# Custom B14 Front



## GTRsentra (Jul 10, 2003)

Which one you thing looks better?
Am working on my own custom front bumper for my B14
let me know what you guys think?

The B14 Fr









The B14 Fr 02


----------



## LIUSPEED (May 29, 2002)

pix dont work


----------



## GTRsentra (Jul 10, 2003)

I fixed It now it should work


----------



## sentra_hilo (Apr 23, 2003)

definately not the top one. and i think the bottom would look good with just the mesh and no round holes


----------



## dry (Oct 21, 2002)

the bottom one would look good with halo headlights and halo fogs in that hole...


----------



## dry (Oct 21, 2002)




----------



## GTRsentra (Jul 10, 2003)

yeah that is hot


----------



## mercer_diamond (Aug 1, 2003)

i didnt like the bottom one at 1st but i like now that dryboy did a little work to it


----------



## sethwas (Apr 30, 2002)

Just get mud flaps to go with the rally look.

Seth


----------



## B14GEE (Jul 10, 2003)

i like the DryBoy effect.... +1


----------



## SlowestRice (Sep 14, 2002)

sethwas said:


> *Just get mud flaps to go with the rally look.
> 
> Seth *



The only way to go!


----------



## rkeith (Jan 12, 2003)

IMO theyre both ugly....


----------



## xt_out (Jun 23, 2003)

dryboys version is llright. that top one is fugly though. it throws the lines off. yuck. its just bad. the second one is workable. plannin on buildin a custom kit?


----------



## go4broke44 (Jan 14, 2003)

it looks like you are basically taking a 200sx bumper and cutting holes in it


----------



## kwertis (Aug 7, 2003)

go4broke44 said:


> *it looks like you are basically taking a 200sx bumper and cutting holes in it *


----------



## Binger (Aug 29, 2002)

with either one you should make the bottom opening bigger and the lip a little closer to the ground.
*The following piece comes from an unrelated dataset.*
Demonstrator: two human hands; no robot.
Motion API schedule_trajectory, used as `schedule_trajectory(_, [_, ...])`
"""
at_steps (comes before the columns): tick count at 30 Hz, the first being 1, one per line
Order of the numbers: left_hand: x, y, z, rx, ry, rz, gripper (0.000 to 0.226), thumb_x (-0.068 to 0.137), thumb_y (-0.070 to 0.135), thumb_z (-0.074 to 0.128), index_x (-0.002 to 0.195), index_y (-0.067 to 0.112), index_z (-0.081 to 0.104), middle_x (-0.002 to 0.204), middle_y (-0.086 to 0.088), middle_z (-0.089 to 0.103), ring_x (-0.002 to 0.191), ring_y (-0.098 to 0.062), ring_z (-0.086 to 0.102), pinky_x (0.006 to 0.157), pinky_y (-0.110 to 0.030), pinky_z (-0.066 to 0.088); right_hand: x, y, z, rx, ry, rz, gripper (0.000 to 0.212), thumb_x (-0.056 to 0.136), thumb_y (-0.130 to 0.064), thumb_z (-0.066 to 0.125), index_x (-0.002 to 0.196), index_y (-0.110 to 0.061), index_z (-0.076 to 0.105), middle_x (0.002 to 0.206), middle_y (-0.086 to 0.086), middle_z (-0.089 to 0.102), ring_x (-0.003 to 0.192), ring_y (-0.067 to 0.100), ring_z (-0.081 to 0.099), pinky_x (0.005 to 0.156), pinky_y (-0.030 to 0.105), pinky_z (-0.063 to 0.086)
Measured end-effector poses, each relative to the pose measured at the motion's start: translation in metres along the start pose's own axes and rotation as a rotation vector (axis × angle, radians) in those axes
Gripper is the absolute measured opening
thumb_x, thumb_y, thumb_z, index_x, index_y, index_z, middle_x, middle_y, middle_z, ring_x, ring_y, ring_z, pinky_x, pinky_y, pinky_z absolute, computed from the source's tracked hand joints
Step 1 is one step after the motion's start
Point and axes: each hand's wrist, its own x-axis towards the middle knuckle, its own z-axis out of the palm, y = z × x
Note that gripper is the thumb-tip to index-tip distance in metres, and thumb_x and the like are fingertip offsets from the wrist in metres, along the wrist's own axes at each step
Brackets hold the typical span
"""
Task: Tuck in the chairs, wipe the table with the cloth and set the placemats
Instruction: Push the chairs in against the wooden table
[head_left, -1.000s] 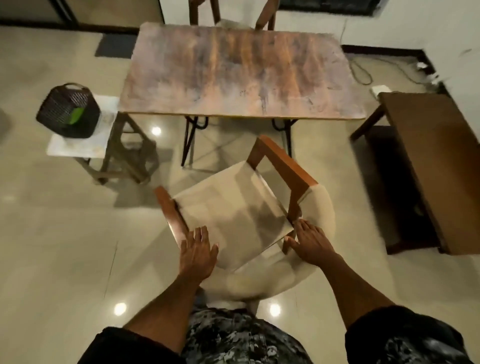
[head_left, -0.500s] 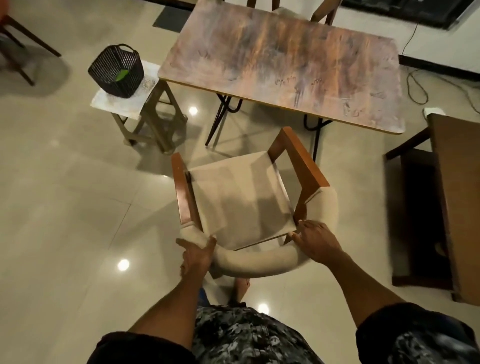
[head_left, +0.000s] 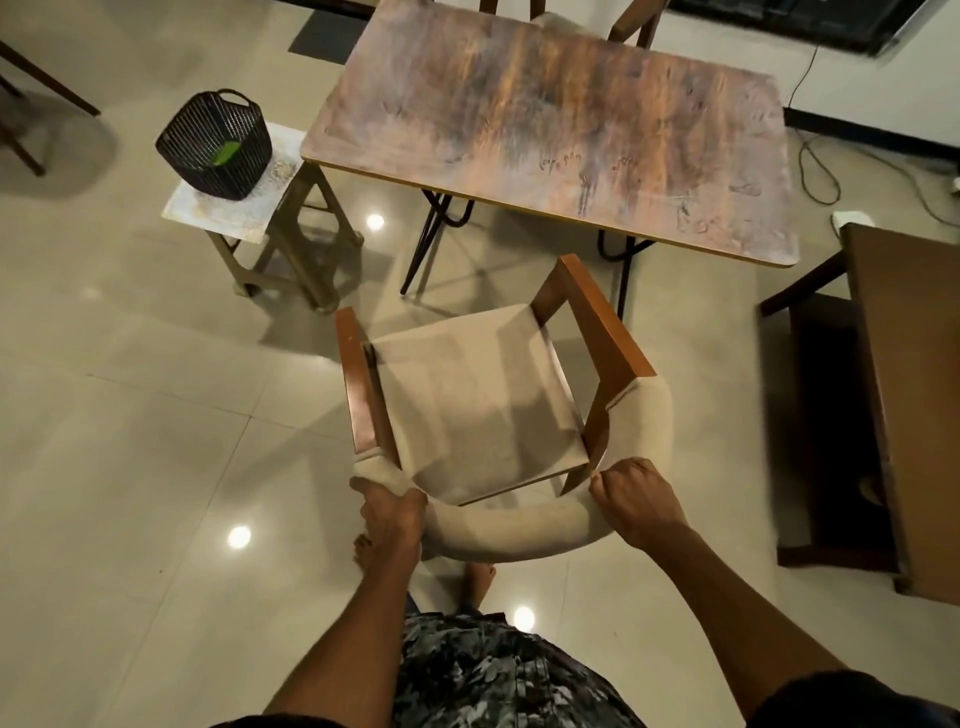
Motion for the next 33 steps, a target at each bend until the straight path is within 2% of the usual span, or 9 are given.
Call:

What dry boy did looks good with the fog lights. The top one would look better if the rectangular holes up top were smaller. and if it came down and out at an angle to be shaped like this /_____\


----------



## myoung (Apr 15, 2002)

why dis my car like that.....


----------



## 1CLNB14 (Apr 30, 2002)

myoung said:


> why dis my car like that.....



I hear ya on that one


----------



## GTRsentra (Jul 10, 2003)

myoung said:


> why dis my car like that.....


Not try to dis your just trying thing to be diffrenece. I am NOT GOIng to that anymore I chance my mind it looking ugly to me now also


----------



## my420sx (May 12, 2002)

GTRsentra said:


> I am NOT GOIng to that anymore I chance my mind it looking ugly to me now also


Good Job!!!
Simplicity is the KEY...


----------